Reputation: 2245
I can't seem to write to parquet a JavaRDD<T>
where T is a say, Person
class. I've defined it as
public class Person implements Serializable
{
private static final long serialVersionUID = 1L;
private String name;
private String age;
private Address address;
....
with Address
:
public class Address implements Serializable
{
private static final long serialVersionUID = 1L;
private String City; private String Block;
...<getters and setters>
I then create a JavaRDD
like so:
JavaRDD<Person> people = sc.textFile("/user/johndoe/spark/data/people.txt").map(new Function<String, Person>()
{
public Person call(String line)
{
String[] parts = line.split(",");
Person person = new Person();
person.setName(parts[0]);
person.setAge("2");
Address address = new Address("HomeAdd","141H");
person.setAddress(address);
return person;
}
});
Note - I am manually setting Address
the same for all.
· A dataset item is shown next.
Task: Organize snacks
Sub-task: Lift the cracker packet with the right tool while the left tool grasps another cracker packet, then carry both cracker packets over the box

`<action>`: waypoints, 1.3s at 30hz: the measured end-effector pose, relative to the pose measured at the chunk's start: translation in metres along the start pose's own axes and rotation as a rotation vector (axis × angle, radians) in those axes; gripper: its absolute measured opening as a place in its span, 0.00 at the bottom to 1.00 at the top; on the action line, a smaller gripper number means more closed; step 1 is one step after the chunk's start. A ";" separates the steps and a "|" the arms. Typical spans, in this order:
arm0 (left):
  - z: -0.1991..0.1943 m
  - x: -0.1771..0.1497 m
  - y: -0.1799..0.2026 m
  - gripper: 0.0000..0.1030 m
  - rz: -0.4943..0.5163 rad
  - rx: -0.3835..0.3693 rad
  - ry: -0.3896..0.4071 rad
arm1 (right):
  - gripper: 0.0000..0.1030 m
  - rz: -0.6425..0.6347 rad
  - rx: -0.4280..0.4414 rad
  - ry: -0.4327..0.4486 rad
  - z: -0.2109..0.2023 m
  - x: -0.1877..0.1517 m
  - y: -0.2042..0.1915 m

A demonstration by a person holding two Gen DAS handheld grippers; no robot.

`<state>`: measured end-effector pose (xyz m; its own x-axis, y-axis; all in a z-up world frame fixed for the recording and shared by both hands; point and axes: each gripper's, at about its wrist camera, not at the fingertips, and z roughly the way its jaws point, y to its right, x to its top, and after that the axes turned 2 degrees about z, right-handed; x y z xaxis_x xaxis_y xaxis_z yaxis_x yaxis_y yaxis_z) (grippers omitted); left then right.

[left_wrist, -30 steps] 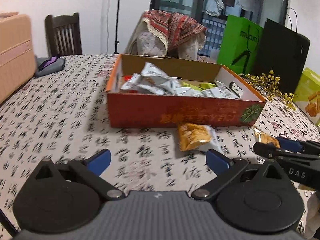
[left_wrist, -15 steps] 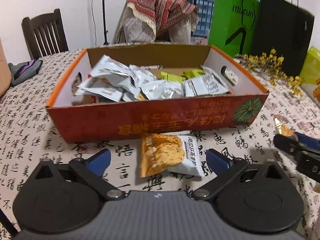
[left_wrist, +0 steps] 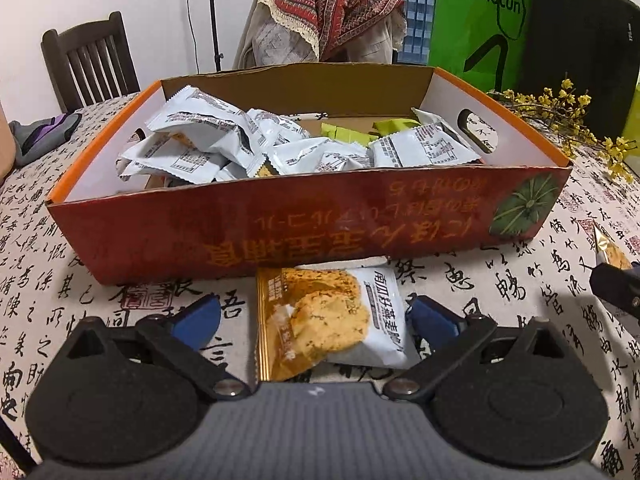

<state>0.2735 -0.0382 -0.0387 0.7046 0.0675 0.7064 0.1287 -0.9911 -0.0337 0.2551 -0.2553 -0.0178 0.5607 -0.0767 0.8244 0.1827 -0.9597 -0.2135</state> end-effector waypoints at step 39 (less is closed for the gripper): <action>-0.121 -0.014 -0.027 0.60 -0.010 -0.060 0.243 | 0.54 -0.137 0.132 0.104 -0.046 0.007 -0.041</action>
<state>0.1758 -0.0260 0.0374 0.5138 0.0549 0.8562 0.0882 -0.9960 0.0110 0.2142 -0.2287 0.0211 0.4385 0.0182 0.8986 0.3592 -0.9200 -0.1566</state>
This is basically a nested RDD. On trying to save this as a parquet file:
DataFrame dfschemaPeople = sqlContext.createDataFrame(people, Person.class);
dfschemaPeople.write().parquet("/user/johndoe/spark/data/out/people.parquet");
Address class is:
import java.io.Serializable;
public class Address implements Serializable
{
public Address(String city, String block)
{
super();
City = city;
Block = block;
}
private static final long serialVersionUID = 1L;
private String City;
private String Block;
//Omitting getters and setters
}
I encounter the error:
Caused by: java.lang.ClassCastException: com.test.schema.Address cannot be cast to org.apache.spark.sql.Row
I am running spark-1.4.1.
DataFrame dfSubset = sqlContext.sql("SELECT address.city FROM PersonTable");
I still get the same errorSo what gives? How can I read a complex data structure from a text file and save as parquet? Seems I cannot do so.
Upvotes: 3
Views: 4238
Reputation: 1532
You are using java api that has limitation
from spark documentation: http://spark.apache.org/docs/1.4.1/sql-programming-guide.html#interoperating-with-rdds
Spark SQL supports automatically converting an RDD of JavaBeans into a DataFrame. The BeanInfo, obtained using reflection, defines the schema of the table. Currently, Spark SQL does not support JavaBeans that contain nested or contain complex types such as Lists or Arrays. You can create a JavaBean by creating a class that implements Serializable and has getters and setters for all of its fields. with scala case classes it will work(updated to write to parquet format)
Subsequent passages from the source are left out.